Your goal:
From the records below, return every line containing the word "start".

Given information:
==========

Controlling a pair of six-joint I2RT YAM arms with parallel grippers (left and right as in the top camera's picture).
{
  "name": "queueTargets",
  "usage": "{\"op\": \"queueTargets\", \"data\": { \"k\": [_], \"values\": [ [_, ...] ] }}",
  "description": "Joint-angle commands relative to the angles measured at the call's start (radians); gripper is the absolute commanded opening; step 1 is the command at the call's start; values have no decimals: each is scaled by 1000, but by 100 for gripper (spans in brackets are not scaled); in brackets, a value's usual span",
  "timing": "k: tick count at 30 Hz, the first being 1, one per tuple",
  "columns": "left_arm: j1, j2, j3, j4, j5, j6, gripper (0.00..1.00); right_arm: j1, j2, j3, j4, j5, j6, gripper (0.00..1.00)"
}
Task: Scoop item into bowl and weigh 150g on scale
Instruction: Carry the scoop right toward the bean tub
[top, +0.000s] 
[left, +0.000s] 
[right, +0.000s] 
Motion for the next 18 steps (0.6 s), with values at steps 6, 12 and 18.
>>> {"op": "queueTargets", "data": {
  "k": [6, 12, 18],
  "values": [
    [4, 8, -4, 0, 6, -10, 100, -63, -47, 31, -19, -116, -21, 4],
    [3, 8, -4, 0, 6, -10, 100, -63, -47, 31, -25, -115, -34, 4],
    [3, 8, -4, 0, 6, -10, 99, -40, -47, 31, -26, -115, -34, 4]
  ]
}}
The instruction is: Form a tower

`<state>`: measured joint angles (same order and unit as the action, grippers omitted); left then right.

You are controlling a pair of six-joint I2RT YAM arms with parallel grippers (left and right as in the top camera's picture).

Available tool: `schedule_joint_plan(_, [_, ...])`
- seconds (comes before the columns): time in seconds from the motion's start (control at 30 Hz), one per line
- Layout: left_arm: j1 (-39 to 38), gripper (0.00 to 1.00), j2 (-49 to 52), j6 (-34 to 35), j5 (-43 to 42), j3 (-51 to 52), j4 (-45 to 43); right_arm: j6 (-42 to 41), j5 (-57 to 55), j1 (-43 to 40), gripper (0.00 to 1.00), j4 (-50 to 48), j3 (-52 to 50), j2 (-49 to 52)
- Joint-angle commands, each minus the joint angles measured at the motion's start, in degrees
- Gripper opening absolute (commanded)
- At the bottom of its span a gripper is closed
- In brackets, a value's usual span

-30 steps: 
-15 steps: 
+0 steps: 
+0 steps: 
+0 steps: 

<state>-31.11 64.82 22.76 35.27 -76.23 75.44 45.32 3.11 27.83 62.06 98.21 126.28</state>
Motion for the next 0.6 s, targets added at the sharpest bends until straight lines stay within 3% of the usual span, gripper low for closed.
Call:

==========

Response box:
  "description": "Joint-angle commands relative to the angles measured at the call's start (radians); gripper is the absolute commanded opening; step 1 is the command at the call's start; values have no decimals: each is scaled by 1000, but by 100 for gripper (spans in brackets are not scaled); in brackets, a value's usual span",
- seconds (comes before the columns): time in seconds from the motion's start (control at 30 Hz), one per line
- Joint-angle commands, each minus the joint angles measured at the motion's start, in degrees

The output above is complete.